**About this task**
Nothing outside the range is to be copied. From the entries below, reproduce exactly the lines starting at the one with "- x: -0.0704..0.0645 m" and ending at the one with "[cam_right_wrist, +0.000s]", without pictures.

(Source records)
────────

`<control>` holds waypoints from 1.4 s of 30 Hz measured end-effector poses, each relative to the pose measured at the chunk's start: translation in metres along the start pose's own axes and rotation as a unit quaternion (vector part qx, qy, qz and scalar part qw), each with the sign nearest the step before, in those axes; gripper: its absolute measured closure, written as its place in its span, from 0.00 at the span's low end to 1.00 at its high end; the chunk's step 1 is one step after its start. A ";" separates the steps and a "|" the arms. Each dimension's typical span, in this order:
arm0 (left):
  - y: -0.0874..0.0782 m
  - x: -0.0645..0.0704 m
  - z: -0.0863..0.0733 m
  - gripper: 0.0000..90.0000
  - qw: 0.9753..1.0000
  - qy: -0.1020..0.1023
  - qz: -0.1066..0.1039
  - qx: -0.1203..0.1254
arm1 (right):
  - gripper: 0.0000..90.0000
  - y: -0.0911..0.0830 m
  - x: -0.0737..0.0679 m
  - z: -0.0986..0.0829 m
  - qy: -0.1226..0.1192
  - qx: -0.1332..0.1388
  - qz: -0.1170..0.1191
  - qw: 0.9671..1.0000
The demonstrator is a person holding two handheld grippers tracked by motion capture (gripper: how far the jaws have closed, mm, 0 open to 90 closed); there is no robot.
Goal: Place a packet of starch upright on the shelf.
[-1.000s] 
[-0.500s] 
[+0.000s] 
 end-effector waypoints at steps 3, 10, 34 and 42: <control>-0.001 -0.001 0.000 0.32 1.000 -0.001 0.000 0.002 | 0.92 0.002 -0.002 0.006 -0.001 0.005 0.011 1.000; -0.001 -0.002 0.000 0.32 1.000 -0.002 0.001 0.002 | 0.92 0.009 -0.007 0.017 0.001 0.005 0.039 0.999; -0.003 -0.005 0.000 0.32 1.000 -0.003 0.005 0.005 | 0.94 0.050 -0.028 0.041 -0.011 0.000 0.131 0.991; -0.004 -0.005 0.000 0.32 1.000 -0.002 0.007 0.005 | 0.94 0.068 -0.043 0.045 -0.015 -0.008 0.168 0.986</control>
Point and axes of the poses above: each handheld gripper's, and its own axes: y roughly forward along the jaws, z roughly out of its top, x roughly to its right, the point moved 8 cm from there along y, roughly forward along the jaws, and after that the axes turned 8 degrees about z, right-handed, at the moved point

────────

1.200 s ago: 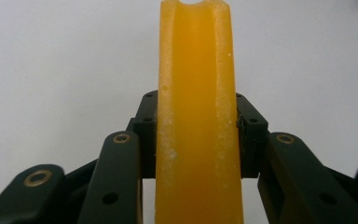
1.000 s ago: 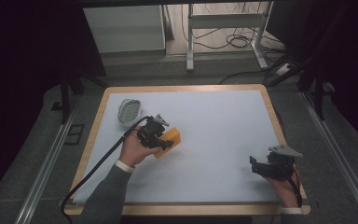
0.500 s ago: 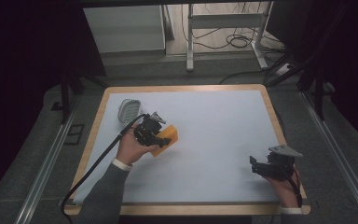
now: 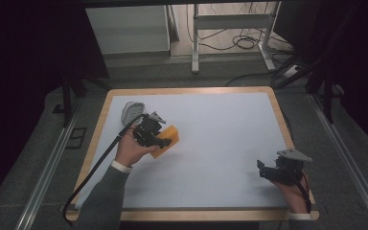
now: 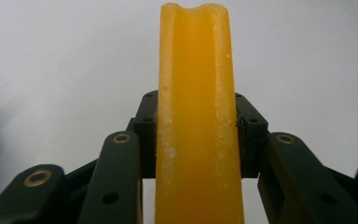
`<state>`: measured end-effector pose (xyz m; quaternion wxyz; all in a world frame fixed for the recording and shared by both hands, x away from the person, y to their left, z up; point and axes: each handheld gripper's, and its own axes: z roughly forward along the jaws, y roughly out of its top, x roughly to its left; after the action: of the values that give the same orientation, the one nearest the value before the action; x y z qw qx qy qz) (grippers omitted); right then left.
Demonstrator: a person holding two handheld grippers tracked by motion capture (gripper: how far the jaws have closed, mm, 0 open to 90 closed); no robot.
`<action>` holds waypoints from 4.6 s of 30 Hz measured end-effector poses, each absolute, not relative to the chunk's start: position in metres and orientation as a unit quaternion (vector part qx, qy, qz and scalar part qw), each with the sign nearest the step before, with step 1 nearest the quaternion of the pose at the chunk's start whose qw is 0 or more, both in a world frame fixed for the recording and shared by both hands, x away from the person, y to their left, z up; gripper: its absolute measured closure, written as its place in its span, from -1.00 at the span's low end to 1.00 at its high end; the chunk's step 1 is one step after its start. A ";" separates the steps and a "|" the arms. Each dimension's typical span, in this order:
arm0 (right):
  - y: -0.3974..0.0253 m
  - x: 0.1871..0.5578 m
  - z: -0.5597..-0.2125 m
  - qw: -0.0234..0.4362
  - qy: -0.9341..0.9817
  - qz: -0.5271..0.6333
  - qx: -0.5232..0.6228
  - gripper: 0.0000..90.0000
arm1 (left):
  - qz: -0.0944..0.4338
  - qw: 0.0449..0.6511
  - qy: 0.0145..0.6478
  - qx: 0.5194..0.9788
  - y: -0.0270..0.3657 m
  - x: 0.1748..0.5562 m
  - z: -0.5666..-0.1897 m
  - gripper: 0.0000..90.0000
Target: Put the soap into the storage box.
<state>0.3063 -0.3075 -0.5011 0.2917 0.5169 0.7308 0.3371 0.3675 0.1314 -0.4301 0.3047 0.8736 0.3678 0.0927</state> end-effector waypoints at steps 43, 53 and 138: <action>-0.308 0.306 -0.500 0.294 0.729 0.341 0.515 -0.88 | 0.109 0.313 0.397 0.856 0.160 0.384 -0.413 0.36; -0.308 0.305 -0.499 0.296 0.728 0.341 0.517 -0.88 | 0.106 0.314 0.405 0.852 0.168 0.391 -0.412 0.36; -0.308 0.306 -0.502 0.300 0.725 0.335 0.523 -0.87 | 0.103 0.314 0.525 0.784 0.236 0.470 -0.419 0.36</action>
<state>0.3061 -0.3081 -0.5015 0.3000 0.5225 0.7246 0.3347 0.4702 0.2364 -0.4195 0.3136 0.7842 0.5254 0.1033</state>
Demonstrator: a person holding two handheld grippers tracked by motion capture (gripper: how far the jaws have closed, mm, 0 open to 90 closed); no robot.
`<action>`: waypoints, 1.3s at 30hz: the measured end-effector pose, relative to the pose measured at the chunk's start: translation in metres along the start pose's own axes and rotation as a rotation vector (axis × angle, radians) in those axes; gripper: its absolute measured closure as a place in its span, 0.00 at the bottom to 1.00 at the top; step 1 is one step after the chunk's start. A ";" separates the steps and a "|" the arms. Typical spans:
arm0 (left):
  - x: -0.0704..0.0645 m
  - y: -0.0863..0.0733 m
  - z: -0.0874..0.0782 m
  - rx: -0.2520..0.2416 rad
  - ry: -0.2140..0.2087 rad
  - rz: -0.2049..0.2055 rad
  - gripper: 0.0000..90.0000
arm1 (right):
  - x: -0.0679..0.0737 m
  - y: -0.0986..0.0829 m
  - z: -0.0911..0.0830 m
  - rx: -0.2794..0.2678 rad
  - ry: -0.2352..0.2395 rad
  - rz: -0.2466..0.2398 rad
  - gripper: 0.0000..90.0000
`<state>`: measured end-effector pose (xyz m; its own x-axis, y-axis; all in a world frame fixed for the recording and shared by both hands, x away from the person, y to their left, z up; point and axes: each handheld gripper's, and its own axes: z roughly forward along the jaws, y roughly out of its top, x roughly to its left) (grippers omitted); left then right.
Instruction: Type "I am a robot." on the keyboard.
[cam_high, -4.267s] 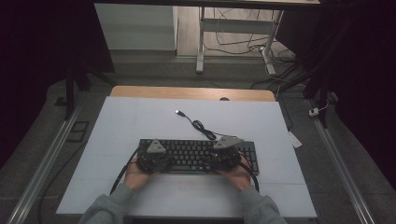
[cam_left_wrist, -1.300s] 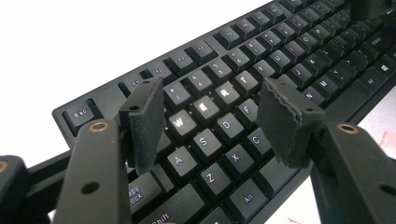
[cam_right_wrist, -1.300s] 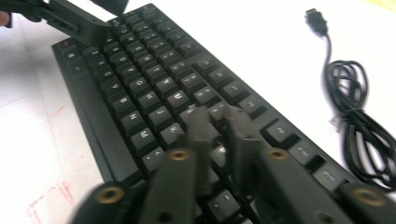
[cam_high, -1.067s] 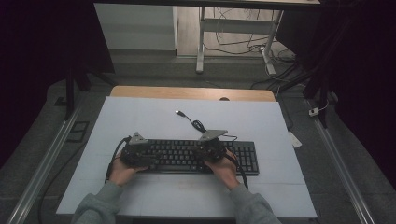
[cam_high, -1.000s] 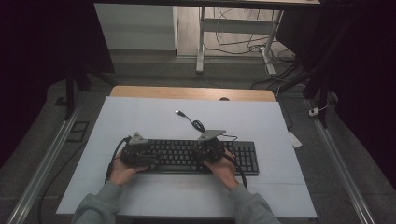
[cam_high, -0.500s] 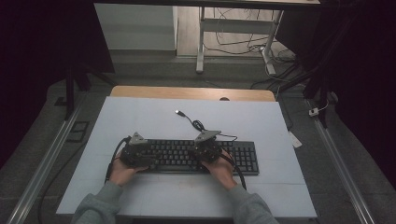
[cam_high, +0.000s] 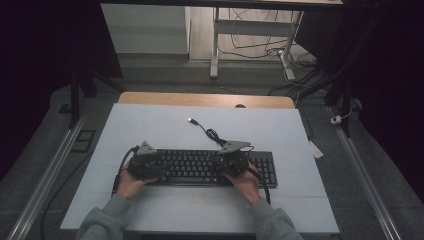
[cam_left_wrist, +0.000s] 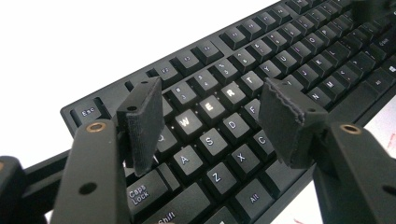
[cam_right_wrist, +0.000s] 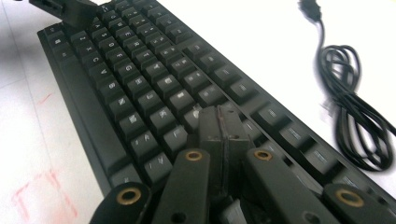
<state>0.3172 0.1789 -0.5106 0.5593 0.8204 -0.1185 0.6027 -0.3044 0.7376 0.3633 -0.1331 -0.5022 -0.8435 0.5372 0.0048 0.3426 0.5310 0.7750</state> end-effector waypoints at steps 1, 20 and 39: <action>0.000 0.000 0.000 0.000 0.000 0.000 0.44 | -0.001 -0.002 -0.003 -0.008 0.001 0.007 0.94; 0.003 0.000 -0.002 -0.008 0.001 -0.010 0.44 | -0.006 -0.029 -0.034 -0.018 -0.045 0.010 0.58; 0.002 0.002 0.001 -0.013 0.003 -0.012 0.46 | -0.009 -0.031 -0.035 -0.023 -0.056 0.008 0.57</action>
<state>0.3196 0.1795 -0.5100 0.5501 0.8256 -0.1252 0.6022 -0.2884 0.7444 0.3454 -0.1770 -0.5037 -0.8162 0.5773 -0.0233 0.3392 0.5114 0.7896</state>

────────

**Exercise response**
  - x: -0.0704..0.0645 m
  - y: -0.0863..0.0733 m
  - z: -0.0874..0.0782 m
  - rx: -0.2520..0.2416 rad
  - ry: -0.2140..0.2087 rad
  - rz: -0.2049..0.2055 rad
  - gripper: 0.0000..90.0000
arm1 (right):
  - x: -0.0679..0.0737 m
  - y: -0.0986..0.0829 m
  - z: -0.0911..0.0830 m
  - rx: -0.2794..0.2678 rad
  - ry: -0.2352..0.2395 rad
  - rz: -0.2466..0.2398 rad
  - gripper: 0.0000..90.0000
`<state>`: measured end-effector pose (xyz m; its own x-axis, y-axis; all in a world frame fixed for the recording and shared by both hands, x away from the person, y to their left, z up; point and axes: each handheld gripper's, and its own axes: z roughly forward along the jaws, y roughly out of its top, x roughly to its left) (grippers omitted); left then right.
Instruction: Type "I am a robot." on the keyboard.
[cam_high, -4.267s] 
[cam_left_wrist, -1.300s] 
[cam_right_wrist, -1.300s] 
[cam_high, -1.067s] 
[cam_high, -1.000s] 
[cam_high, -0.500s] 
[cam_high, +0.000s] 
[cam_left_wrist, +0.000s] 
[cam_right_wrist, +0.000s] 

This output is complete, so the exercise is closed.